I’ve learned to be understanding to those who think differently than me on some pretty polarizing topics while also communicating my stance on issues with clear reasoning. I’m proud to say that I’ve engaged in a number of discussions with classmates and even professors and have continued to remain “relentlessly civil”, just as the Progress suggests. 

Fast forward two years later and the president decides to pay a visit to EKU. When the opportunity arose to put everything I’ve learned so far to the test and cover the event for the Progress, I was ecstatic. The entire week, I maybe got a few consecutive hours of  sleep a night because the president was coming to campus. This was probably also due to being busy with other campus activities, homework and midterms… but I digress. 

Saturday morning I was up much earlier than I needed to be because I was so excited. From setting up that morning at Alumni Coliseum with another EKU student who was also covering the event, to interviewing both attendees and protestors, the entire day couldn’t have been better. I honestly considered that day to be the highlight of my time in college.

That night, President Trump walked into Alumni to roaring applause and “God Bless The USA” over the speakers. Signs supporting both Congressman Andy Barr and President Trump were scattered throughout the coliseum in a wave of patriotic colors. It was very American, to say the least. 

Shortly after Trump’s opening remarks, he called out the media for being “fake news.”. This then incited attendees to boo at the entire press section of the coliseum, an area that I received the privilege to be in. 

How do you think it felt to have thousands of people boo you just because you were a reporter?

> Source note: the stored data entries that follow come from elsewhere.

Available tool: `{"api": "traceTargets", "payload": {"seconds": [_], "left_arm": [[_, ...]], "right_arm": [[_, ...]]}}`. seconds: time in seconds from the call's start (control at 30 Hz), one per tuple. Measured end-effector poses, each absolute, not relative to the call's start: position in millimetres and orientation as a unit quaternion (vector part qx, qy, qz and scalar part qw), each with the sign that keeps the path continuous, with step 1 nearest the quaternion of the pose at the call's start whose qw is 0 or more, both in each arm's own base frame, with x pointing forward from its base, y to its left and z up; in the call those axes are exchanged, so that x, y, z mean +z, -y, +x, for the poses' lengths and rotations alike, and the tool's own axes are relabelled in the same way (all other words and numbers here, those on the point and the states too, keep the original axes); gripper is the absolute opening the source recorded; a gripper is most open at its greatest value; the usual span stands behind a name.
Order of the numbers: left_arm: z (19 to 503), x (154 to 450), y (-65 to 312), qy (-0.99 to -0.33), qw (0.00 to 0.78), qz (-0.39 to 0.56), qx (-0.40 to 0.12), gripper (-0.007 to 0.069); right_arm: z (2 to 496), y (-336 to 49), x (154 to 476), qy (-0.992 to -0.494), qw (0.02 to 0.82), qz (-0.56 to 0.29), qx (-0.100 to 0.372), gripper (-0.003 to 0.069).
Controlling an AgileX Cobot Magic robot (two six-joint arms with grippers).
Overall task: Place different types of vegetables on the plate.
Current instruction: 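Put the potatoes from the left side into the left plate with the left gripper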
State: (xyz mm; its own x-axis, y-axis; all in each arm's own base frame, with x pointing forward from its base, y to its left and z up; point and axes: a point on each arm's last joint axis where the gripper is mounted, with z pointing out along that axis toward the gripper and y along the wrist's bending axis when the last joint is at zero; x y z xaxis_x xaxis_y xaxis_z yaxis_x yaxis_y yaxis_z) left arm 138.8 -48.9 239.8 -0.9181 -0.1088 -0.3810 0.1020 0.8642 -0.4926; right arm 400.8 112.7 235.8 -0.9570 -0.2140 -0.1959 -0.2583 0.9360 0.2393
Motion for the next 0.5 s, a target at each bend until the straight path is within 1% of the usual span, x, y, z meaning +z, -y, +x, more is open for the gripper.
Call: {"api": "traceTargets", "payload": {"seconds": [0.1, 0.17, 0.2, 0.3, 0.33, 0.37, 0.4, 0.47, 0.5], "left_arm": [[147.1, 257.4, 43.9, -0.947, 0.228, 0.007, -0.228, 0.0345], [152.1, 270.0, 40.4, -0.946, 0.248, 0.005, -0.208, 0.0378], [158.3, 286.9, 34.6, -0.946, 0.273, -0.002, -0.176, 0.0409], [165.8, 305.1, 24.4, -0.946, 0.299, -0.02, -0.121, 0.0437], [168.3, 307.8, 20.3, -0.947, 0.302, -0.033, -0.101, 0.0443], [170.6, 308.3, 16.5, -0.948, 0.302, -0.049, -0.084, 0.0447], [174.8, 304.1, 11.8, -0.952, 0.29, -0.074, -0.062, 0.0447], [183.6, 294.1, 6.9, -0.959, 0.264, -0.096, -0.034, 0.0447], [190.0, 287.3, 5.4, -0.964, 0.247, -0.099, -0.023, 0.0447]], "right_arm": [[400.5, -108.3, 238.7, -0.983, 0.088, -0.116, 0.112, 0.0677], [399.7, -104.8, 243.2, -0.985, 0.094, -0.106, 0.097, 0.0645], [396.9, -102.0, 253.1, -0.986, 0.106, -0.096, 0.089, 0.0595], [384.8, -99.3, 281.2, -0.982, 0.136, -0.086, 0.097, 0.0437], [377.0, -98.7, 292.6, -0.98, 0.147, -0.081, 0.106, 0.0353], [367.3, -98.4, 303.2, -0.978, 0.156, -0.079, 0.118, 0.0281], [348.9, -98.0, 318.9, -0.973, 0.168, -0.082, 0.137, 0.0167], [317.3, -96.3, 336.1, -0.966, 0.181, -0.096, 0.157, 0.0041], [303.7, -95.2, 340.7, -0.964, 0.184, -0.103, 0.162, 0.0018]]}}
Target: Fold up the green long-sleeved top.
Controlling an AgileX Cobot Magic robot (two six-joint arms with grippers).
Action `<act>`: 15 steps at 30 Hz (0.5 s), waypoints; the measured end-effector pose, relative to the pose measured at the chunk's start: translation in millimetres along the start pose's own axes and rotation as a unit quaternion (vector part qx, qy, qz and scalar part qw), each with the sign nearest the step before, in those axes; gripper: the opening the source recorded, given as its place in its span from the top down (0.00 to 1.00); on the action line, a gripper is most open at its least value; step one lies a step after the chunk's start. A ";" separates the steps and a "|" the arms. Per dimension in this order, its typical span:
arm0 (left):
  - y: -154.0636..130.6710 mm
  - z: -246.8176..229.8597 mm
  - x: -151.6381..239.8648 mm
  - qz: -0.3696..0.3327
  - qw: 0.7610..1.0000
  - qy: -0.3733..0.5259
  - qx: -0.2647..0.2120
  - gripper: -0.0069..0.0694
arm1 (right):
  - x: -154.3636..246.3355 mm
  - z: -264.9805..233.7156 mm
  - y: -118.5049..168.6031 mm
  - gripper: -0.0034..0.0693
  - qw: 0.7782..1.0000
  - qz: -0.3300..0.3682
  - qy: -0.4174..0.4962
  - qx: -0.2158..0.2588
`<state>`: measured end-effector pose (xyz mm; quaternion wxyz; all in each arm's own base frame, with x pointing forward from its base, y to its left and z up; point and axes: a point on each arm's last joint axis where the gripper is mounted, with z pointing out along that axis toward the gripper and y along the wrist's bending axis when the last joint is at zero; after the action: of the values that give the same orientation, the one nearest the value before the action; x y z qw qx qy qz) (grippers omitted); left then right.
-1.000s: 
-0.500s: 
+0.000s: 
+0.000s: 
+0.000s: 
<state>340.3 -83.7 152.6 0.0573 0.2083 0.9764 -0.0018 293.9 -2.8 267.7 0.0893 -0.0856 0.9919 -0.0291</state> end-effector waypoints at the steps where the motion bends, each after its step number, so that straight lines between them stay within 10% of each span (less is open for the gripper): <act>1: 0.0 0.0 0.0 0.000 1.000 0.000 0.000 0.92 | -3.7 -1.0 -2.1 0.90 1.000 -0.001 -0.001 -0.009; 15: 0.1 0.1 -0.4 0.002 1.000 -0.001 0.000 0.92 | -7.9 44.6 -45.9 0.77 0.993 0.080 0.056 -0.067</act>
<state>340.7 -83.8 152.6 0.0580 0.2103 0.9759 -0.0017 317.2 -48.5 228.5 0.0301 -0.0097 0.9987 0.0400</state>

I understand that this term is used about major news outlets that the president believes spread false claims on his behalf, but not only am I a conservative who has remained unbiased in a very liberal world, I’m also someone who had the honor of claiming this event as her first assignment. 

I felt mocked by a man who claims to have the same foundational beliefs as me. In hindsight, I realize that he wasn’t exactly targeting the multitude of student reporters present but rather the media in general. But that doesn’t change my experience. From that point on, pretty much everything the president said, whether I agreed with it or not, left a sour taste in my mouth. 

Reflecting on this a few days later has given me the ability to take in the situation in its entirety,  and I wouldn’t take anything back. I’m still weary about being “guilty by association” in the eyes of one of the most powerful people in the free world. Not going to lie. But this experience has also presented the opportunity to remain firm in my beliefs. 

I got to hear numerous political figures speak on issues that I both agreed with and hadn’t thought about before. I learned truly what it meant to have a thick skin when faced with less than ideal circumstances. This experience hasn’t changed my values. 

While I am definitely not your typical conservative who many associate with being less than tolerant, I do have values that differ from others around me. I can only hope that as I continue my academic and begin my professional career, I can also continue to grow and respect those who do and don’t believe in the same things as me.